■ **Recorded data**

..........

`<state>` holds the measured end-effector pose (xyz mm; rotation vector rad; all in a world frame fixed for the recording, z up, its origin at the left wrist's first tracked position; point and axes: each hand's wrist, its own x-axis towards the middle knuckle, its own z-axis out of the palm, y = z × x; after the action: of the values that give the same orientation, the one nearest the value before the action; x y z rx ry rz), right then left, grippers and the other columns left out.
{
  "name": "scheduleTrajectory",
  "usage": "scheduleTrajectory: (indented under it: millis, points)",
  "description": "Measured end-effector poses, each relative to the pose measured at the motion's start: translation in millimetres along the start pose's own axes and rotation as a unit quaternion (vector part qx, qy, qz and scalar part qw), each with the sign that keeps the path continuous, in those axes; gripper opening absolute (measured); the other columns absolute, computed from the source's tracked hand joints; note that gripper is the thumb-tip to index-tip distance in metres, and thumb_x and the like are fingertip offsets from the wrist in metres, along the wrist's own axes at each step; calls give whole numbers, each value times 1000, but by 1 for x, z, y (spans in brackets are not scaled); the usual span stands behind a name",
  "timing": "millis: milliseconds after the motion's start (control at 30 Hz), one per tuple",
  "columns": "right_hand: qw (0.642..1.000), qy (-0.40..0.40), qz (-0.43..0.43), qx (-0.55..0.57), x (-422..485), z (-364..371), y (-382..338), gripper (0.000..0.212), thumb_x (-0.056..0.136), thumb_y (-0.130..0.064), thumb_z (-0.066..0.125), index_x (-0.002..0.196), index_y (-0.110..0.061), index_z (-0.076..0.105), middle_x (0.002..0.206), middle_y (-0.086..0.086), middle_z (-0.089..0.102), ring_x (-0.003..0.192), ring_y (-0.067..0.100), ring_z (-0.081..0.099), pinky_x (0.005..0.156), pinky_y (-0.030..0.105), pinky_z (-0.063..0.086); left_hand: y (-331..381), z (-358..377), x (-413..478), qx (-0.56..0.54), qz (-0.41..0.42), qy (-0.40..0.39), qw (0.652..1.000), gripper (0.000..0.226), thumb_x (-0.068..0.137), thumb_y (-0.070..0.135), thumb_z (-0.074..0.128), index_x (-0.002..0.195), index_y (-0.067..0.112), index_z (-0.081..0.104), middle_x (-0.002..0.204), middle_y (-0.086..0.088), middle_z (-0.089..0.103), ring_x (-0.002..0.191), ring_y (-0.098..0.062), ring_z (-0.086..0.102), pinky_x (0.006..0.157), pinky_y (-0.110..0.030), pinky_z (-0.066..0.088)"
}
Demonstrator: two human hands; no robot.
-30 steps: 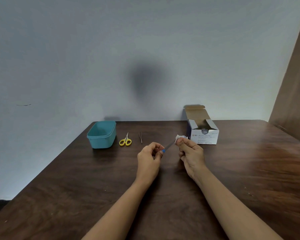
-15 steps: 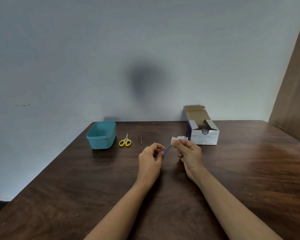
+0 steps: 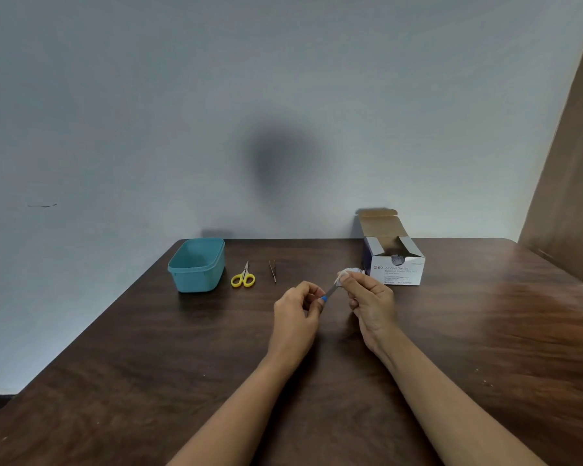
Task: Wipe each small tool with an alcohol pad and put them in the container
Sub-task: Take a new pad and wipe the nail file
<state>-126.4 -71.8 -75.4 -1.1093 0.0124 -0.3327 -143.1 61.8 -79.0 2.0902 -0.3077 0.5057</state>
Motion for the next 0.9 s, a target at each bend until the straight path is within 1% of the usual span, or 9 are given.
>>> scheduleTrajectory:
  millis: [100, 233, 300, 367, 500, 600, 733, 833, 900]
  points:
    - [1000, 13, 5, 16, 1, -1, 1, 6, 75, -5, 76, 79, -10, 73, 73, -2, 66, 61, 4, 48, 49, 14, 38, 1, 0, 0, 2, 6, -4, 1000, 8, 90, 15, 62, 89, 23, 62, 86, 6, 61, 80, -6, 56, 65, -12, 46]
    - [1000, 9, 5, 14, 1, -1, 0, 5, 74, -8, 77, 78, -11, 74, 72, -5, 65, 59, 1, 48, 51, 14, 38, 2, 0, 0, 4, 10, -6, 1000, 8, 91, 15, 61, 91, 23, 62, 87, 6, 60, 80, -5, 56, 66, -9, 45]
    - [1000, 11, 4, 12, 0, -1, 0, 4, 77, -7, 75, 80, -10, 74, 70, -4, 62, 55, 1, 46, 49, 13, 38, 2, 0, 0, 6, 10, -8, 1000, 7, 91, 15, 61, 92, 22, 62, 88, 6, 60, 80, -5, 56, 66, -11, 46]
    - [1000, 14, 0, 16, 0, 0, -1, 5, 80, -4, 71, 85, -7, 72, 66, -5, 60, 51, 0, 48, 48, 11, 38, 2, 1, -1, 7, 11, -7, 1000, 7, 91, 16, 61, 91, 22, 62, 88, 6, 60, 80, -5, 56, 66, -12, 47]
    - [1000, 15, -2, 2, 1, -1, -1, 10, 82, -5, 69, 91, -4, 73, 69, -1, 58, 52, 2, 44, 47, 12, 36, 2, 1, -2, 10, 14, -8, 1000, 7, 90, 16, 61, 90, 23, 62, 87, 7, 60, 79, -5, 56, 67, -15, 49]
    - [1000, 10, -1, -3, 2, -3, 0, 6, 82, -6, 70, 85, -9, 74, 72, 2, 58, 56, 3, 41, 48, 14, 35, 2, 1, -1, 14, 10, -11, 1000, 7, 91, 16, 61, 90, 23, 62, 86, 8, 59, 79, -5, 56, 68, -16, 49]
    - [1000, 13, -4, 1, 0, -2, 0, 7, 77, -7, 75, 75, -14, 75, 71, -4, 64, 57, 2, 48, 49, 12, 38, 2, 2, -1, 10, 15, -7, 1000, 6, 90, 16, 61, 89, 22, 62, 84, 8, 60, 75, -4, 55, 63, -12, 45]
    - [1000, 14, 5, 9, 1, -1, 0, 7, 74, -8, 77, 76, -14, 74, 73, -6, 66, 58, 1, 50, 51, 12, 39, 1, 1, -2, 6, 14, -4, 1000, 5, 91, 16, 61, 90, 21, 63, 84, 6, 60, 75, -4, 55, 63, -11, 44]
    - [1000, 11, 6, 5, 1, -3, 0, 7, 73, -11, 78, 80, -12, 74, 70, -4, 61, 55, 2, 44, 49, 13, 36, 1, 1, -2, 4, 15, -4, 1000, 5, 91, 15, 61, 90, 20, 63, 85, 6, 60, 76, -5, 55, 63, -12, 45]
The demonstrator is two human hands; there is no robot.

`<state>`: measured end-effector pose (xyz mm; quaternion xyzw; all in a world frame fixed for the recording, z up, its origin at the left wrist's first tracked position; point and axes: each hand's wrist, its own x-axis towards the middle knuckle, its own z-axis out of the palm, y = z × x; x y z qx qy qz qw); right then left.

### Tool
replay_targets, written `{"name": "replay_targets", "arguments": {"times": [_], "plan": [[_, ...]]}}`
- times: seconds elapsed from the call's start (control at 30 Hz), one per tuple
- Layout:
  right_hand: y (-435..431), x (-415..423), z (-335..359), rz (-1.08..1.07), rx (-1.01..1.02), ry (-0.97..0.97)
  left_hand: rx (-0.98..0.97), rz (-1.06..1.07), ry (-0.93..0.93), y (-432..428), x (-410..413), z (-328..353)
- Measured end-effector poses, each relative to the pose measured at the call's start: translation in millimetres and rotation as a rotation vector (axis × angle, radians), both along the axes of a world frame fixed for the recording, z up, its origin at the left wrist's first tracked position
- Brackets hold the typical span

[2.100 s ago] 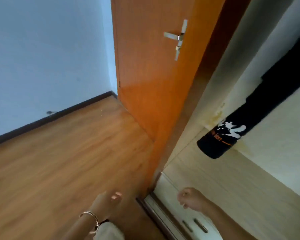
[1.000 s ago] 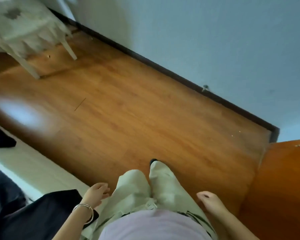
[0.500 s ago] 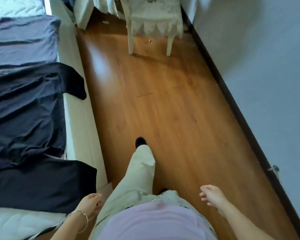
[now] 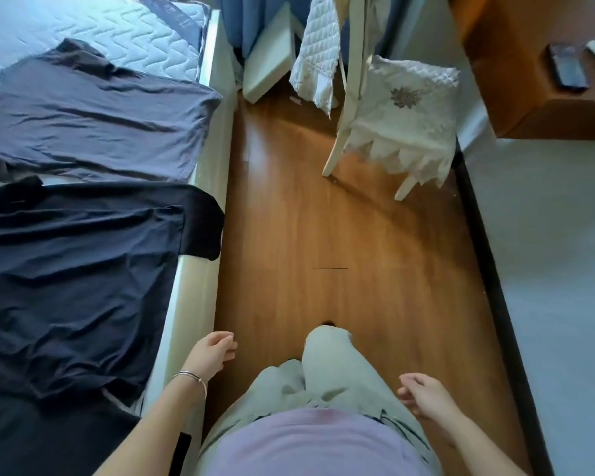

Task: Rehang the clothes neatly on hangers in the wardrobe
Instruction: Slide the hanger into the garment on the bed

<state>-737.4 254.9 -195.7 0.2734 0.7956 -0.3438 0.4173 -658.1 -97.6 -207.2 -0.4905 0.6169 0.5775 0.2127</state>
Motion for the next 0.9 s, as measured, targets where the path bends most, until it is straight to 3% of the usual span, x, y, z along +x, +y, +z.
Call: {"name": "replay_targets", "arguments": {"times": [0.2, 0.37, 0.5, 0.67, 0.77, 0.9], "plan": [[-39.1, -109.7, -14.4, 0.228, 0.073, -0.123, -0.065, 0.048, -0.131, -39.9, -46.6, -19.5], [-96.3, -246.3, -18.7, 0.442, 0.129, -0.128, -0.035, 0.252, -0.283, -76.5, -89.0, -30.1], [-178.1, -357.7, -7.4, 0.560, 0.112, -0.020, -0.022, 0.359, -0.234, -102.1, -152.7, -13.9], [-313.8, -460.1, 27.5, 0.537, -0.137, 0.156, -0.053, 0.470, -0.144, -143.2, -223.1, -6.7], [-369.3, -499.4, 24.5, 0.598, -0.175, 0.163, -0.042, 0.437, -0.201, -169.4, -247.7, -10.6], [-401.9, -525.3, 9.7, 0.703, -0.067, 0.070, 0.005, 0.397, -0.279, -212.9, -273.3, -24.9]]}}
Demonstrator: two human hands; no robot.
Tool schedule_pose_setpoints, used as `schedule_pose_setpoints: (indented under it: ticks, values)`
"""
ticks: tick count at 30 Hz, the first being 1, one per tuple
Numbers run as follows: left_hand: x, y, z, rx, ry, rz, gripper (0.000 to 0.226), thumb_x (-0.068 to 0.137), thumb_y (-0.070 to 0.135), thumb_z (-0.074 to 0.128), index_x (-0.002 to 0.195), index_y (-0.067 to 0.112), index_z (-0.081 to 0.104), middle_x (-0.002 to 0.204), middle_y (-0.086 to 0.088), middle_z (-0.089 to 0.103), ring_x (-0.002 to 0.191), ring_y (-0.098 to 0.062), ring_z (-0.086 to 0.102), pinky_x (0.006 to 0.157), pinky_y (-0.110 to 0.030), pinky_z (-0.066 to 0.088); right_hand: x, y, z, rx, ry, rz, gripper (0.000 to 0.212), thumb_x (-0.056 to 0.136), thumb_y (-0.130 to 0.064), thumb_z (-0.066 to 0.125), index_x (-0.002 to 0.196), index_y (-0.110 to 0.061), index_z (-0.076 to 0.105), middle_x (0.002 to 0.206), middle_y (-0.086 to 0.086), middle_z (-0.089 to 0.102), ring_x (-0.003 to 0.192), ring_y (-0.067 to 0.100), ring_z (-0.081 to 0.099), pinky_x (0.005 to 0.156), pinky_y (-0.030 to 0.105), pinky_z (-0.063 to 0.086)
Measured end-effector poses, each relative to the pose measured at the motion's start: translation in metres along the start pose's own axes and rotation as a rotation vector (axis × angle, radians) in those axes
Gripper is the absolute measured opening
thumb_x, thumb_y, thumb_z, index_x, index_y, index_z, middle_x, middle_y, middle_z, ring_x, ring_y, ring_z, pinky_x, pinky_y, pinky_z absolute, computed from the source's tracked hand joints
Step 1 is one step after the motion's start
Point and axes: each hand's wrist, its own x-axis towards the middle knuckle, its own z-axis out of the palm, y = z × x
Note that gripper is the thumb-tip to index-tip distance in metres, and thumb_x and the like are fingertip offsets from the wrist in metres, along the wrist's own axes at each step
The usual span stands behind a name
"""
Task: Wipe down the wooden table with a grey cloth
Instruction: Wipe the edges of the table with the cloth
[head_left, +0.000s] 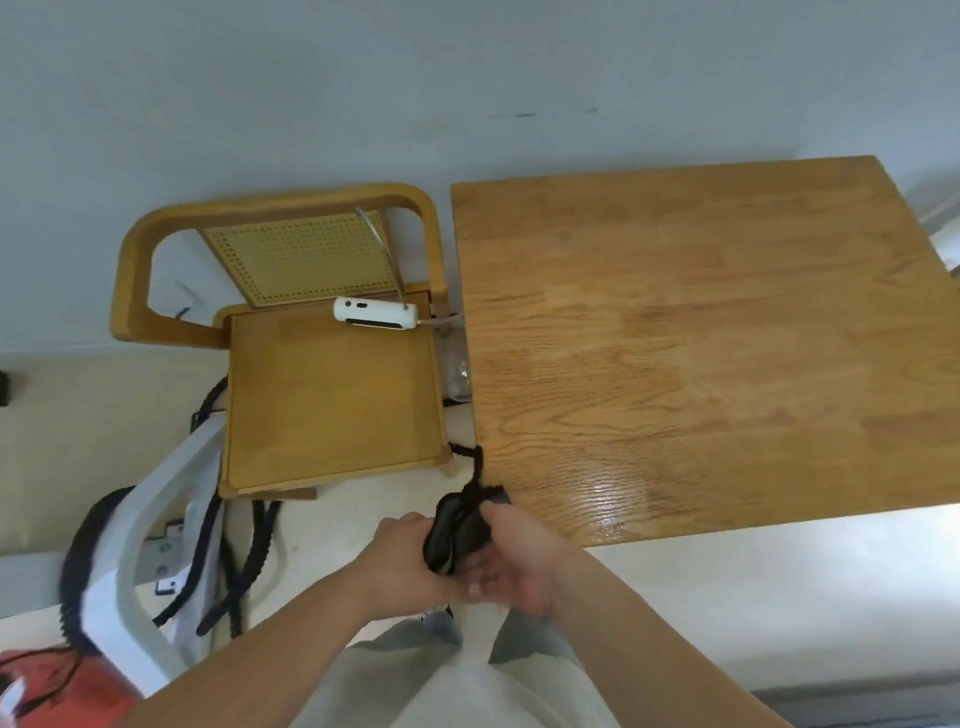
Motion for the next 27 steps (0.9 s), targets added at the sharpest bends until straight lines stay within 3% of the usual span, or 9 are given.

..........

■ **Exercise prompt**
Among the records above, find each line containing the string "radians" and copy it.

■ **Exercise solution**
- Measured end-effector poses, each relative to the pose measured at the call's start: translation in millimetres and rotation as a rotation vector (axis × angle, radians), both along the axes of a world frame fixed for the recording, z up, its origin at the left wrist's first tracked position
Measured end-effector poses, each relative to the pose measured at the motion's start: translation in metres along the start pose's own axes and rotation as a rotation vector (axis × angle, radians) in those axes

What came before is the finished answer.